*What is being asked*
State, as a bare number, how many lines below contain "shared".

=== Data segment ===

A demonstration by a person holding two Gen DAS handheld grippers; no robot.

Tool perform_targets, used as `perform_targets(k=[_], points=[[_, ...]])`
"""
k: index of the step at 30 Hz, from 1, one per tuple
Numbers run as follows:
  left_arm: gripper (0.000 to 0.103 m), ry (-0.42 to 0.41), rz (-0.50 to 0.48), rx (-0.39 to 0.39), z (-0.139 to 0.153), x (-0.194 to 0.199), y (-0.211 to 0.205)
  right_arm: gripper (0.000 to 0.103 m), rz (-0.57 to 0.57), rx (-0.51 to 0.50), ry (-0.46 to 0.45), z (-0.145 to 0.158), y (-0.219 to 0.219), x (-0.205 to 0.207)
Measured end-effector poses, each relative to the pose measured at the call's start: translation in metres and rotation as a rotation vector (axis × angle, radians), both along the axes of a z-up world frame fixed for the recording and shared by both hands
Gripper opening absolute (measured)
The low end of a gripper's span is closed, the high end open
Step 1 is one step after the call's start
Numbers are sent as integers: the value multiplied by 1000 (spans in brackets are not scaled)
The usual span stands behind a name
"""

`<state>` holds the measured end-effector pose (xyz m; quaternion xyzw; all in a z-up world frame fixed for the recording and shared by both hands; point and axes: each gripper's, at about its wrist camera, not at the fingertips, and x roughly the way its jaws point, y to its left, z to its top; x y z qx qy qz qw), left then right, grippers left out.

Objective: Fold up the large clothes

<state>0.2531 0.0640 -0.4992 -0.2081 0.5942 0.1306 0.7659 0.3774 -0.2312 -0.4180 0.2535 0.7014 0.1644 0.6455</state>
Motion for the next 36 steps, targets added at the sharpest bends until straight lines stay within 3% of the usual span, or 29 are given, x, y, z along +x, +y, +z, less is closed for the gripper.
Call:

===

*Response to the exercise*
2